◆ What to do ◆
A faithful copy of the listing below is needed, with its pictures left out.
*** Opening of Available data ***
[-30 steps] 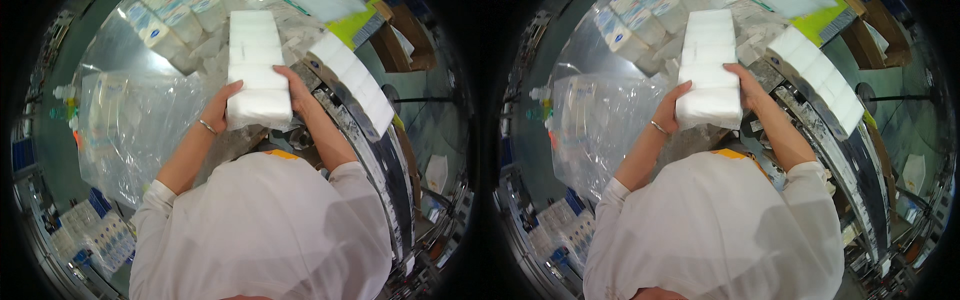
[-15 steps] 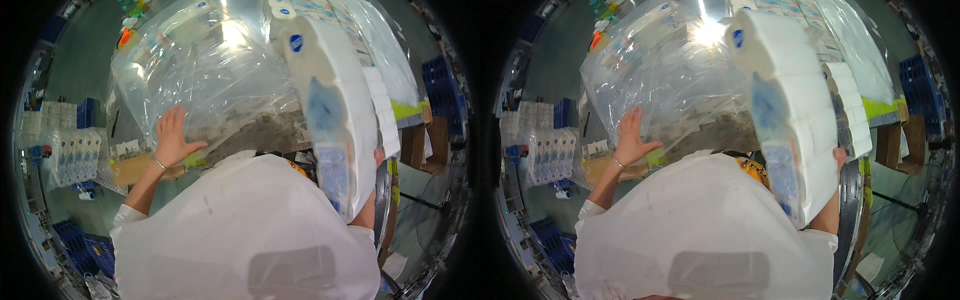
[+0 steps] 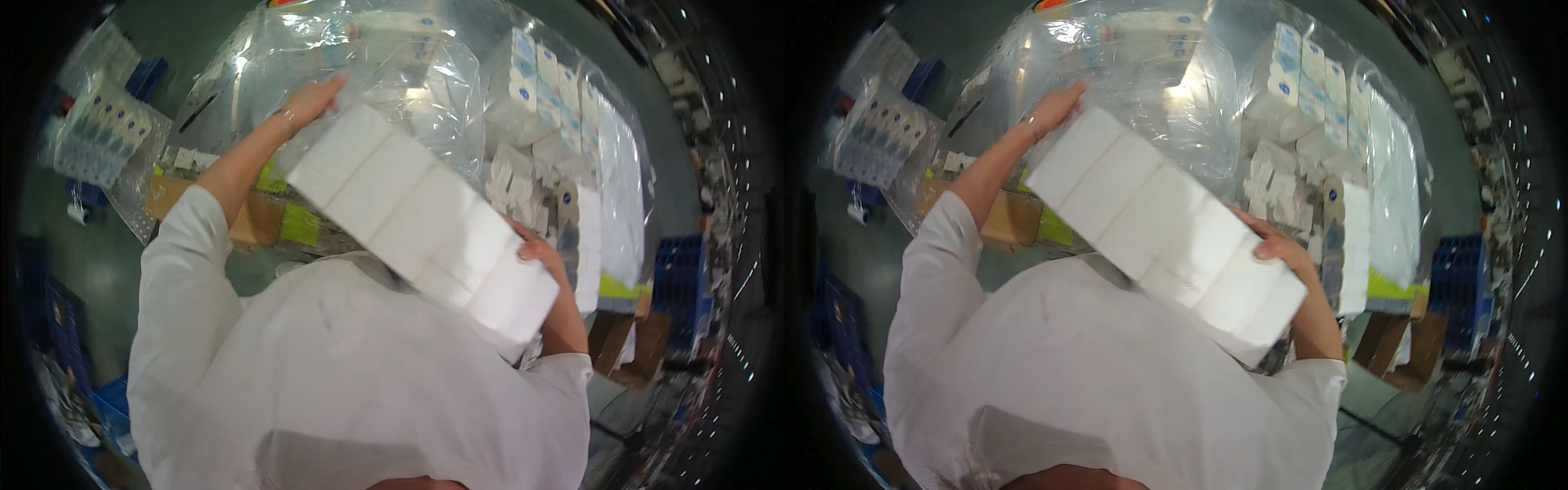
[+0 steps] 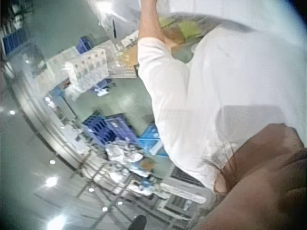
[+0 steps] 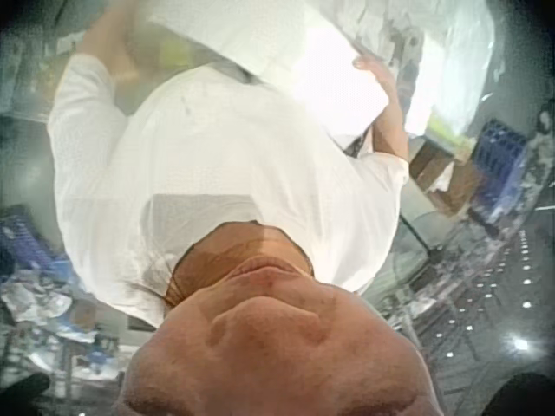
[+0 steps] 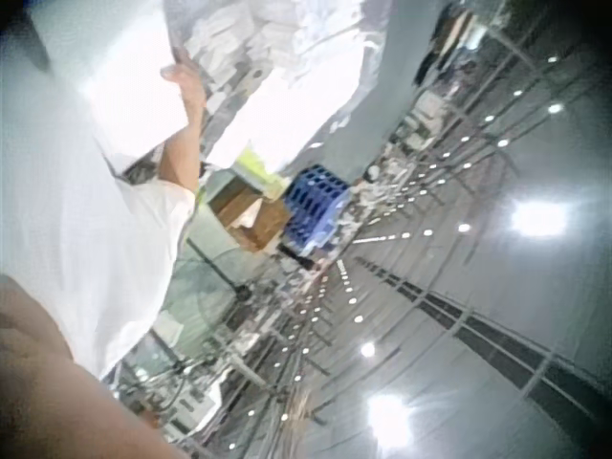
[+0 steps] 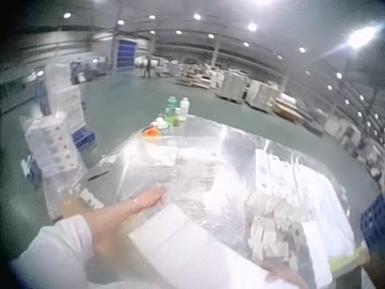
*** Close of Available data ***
◆ Answer section ◆
[-30 steps] 
[-15 steps] 
[+0 steps] 
[+0 steps] 
[+0 steps] 
[+0 steps] 
[+0 steps] 

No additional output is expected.